Ben diverso l’atteggiamento della destra latinoamericana, a cominciare da quella Argentina, dove governa il “pazzo con la motosega”, Javier Milei, che ostenta la sua alleanza privilegiata con Netanyahu e con la parte più estremista della comunità ebraica argentina, composta da circa 250.000 persone. A gennaio del 2023, per il suo primo viaggio all’estero del suo terzo mandato, Lula ha scelto l’Argentina, dove si svolse il vertice della Celac, la comunità degli Stati latinoamericani e caraibici che è stata dichiarata zona di pace nel 2014.
Un anno dopo, però, la vittoria di Milei ha lasciato in chiaro che, come già preannunciato dalla timida presidenza di Alberto Fernández, il ruolo di Lula sulla scena internazionale sarebbe stato ben più contrastato che durante i suoi precedenti mandati, all’epoca del “nuovo rinascimento latinoamericano”. Allora, secondo un’inchiesta di Latinobarometro, del 2011, il Brasile era percepito come il paese con maggior capacità di direzione della regione latinoamericana, e non solo per esserne la principale economia.
Ora, dopo l’ondata “trumpista” che portò al governo Bolsonaro in Brasile e al potenziamento dell’estrema destra nella regione, il Brasile che governa Lula è molto diverso e lascia pochi spazi di agibilità per i grandi progetti di cambiamento. Il prossimo ottobre si celebreranno le municipali e il Pt, il partito di Lula, conta sul suo prestigio internazionale anche per il governo dei territori. La politica estera, i diversi indirizzi regionali, e i rapporti con Usa e Ue (vedi l’accordo tra Unione europea e Mercosur), influenzano la politica interna. Dopo le dichiarazioni di Lula su Israele, Bolsonaro vorrebbe promuovere un impeachment contro il presidente che, a suo dire, avrebbe messo in pericolo la sicurezza del paese.
Ma, intanto, al Brasile tocca la presidenza pro-tempore del G20, che riunisce le 19 principali economie del mondo e l’Unione europea, e che rappresenta l’85% del Pil mondiale, i due terzi della popolazione e il 75% del commercio globale. Il summit di Rio de Janeiro vede quest’anno per la prima volta la partecipazione dell’Unione africana, a cui aderiscono 55 Stati. Per Lula, gli assi principali sono la lotta alla fame e alla povertà, la transizione energetica nei suoi vari aspetti, e alcune grandi riforme degli organismi internazionali, proposte dai paesi del Sud per compensare l’asimmetria crescente con il Nord dalla fine della Seconda Guerra Mondiale a oggi: quella dell’Onu, dell’Fmi e del Wto.
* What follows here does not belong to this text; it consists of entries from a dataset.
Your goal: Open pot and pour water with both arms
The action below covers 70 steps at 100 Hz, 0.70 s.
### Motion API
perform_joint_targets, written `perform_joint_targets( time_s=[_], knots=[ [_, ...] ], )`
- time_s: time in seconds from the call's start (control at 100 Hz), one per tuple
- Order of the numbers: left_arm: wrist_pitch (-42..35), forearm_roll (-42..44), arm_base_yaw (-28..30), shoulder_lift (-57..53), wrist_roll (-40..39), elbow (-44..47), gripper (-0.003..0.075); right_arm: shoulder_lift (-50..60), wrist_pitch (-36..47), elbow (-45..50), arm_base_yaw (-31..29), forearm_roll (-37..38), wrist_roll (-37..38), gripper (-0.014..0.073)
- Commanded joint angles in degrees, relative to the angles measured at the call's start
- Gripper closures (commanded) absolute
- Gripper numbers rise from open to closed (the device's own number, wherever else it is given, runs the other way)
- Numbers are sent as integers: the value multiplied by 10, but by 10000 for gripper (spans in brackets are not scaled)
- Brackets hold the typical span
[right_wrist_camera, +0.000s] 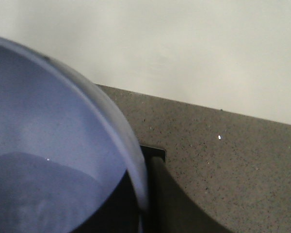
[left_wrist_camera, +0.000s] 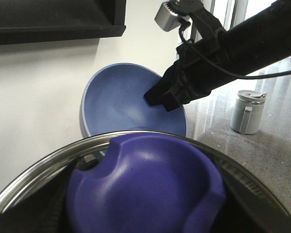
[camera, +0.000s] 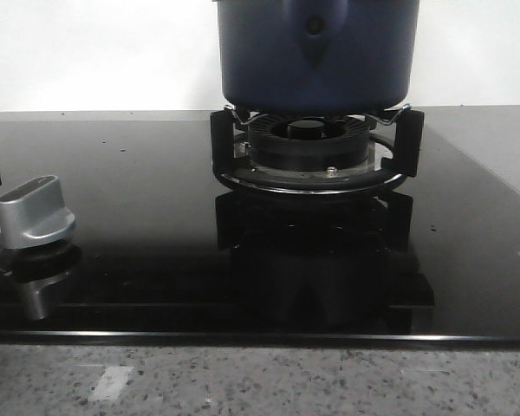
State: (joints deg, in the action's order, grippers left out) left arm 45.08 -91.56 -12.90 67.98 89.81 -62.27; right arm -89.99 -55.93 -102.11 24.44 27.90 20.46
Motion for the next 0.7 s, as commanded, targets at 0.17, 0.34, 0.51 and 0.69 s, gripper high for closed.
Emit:
perform_joint_targets(
  time_s=[0.17,0.34,0.51,0.69],
  knots=[
    [4,-51,2,-18,1,-21,363,21,62,10,16,108,43,640],
    [2,-51,2,-18,1,-21,363,21,72,23,16,128,53,640],
    [1,-51,2,-18,1,-21,363,21,77,30,23,160,62,640],
    [1,-51,2,-18,1,-21,363,20,75,30,52,248,88,640]
  ],
)
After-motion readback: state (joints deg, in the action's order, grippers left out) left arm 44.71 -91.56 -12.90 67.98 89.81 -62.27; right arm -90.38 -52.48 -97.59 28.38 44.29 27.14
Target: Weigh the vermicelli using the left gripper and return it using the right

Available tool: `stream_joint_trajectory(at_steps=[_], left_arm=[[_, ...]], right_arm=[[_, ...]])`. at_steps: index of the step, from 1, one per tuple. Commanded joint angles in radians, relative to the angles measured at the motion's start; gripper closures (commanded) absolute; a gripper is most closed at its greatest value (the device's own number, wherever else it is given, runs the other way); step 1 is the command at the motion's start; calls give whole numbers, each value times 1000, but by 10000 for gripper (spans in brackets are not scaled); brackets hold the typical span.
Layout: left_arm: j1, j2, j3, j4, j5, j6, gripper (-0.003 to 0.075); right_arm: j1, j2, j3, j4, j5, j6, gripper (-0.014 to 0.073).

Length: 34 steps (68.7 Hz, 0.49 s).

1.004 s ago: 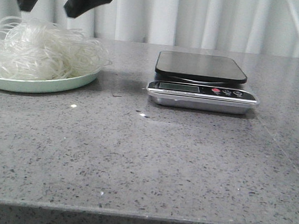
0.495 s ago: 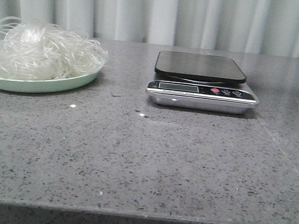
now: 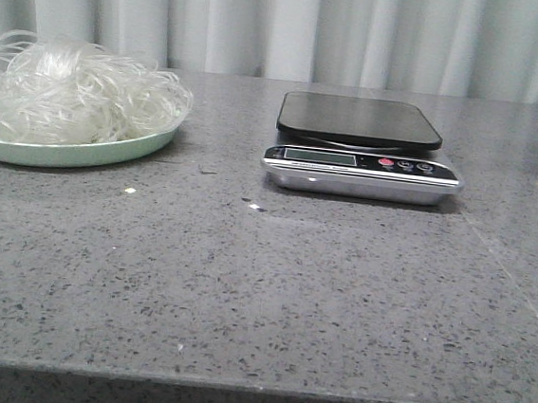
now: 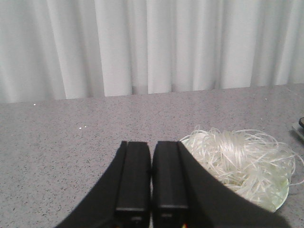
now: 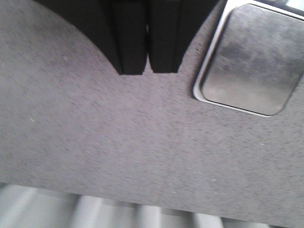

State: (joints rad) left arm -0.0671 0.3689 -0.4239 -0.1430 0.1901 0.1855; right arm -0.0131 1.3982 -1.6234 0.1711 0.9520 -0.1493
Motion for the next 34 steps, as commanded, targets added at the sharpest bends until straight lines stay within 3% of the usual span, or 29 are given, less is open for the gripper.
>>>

Mercoledì scorso, è arrivato a Rio il capo della diplomazia statunitense, Antony Blinken, che si è riunito con Lula a seguito di un incontro dei ministri degli Esteri del G-20, durante il quale ha anche conversato con il suo omologo russo, Sergej Lavrov. A proposito della Palestina, della crisi diplomatica fra Brasile e Israele e dei conflitti che persistono a livello mondiale, Lula ha riproposto la “ricetta Brasile”.
Per risolvere i contenziosi fra paesi – ha detto – ci vuole più dialogo e fiducia, e meno uso della forza militare, dell’intimidazione, delle sanzioni e dello spionaggio. “Lo diciamo per esperienza e non per idealismo”, ha affermato il ministro degli Esteri brasiliano, Mauro Vieira, facendo notare che il G20 è probabilmente l’unico vertice nel quale “paesi con visioni opposte si siedono allo stesso tavolo e instaurano un dialogo produttivo”, diversamente dagli scontri che avvengono in altre istituzioni internazionali come il Consiglio di sicurezza dell’Onu.